Ending the conservatorships will benefit both companies, said Freddie CEO David Brickman.
“Outside of conservatorship, we would be able to offer much more,” he said.
Depending on the outcome, Freddie may be able to better serve affordable housing needs and innovate more once conservatorship ends, Brickman said.
But the utility model some housing reform commentators’ advocate for wouldn’t work, according to Freddie Mac’s CEO.
“We’re not the water company, we’re more complicated than that,” Brickman said.
With the regulations on guarantee fee charges, there is already a form of the utility model in place, said Frater. But there is a difference; the aim of regulating what the electric company charges is so that consumers don’t get overcharged, but the goal in regulating g-fees to ensure that they don’t get undercharged, Frater said.
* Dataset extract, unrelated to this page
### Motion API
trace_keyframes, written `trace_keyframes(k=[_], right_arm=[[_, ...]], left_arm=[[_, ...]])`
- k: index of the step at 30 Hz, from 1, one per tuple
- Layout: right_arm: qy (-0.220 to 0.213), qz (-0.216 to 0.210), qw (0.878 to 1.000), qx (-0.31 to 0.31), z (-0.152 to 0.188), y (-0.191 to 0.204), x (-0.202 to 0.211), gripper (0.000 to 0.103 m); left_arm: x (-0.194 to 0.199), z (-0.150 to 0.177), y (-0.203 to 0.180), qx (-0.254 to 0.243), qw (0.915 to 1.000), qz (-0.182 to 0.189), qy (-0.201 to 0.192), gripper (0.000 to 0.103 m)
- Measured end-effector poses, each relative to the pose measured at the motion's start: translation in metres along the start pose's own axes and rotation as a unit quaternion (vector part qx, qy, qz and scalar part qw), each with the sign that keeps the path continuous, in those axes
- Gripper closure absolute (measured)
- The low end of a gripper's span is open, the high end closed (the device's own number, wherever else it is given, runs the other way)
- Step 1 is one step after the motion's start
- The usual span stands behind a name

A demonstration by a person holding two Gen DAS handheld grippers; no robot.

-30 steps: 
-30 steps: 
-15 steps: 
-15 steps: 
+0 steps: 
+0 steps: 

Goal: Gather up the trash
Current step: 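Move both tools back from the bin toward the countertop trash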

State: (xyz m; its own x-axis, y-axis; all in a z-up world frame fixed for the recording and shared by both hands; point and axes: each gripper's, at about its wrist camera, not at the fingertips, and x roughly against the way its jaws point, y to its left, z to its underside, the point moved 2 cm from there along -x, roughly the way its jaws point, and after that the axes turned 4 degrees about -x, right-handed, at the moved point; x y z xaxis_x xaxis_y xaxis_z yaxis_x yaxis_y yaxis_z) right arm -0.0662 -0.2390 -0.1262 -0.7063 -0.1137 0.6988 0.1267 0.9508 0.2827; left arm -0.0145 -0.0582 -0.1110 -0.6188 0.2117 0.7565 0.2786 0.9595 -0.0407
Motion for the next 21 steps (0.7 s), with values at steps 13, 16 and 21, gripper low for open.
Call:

What will not change is Fannie Mae’s commitment to its customers and its commitment to affordable housing, he said.
The two heads of the government-sponsored enterprises said they believe they will be able to work with the Federal Housing Finance Agency to turn the government’s set of principals regarding housing finance reform into a viable plan for post-conservatorship reform.
“We think we have a viable business that private capital will be attracted to,” Brickman said.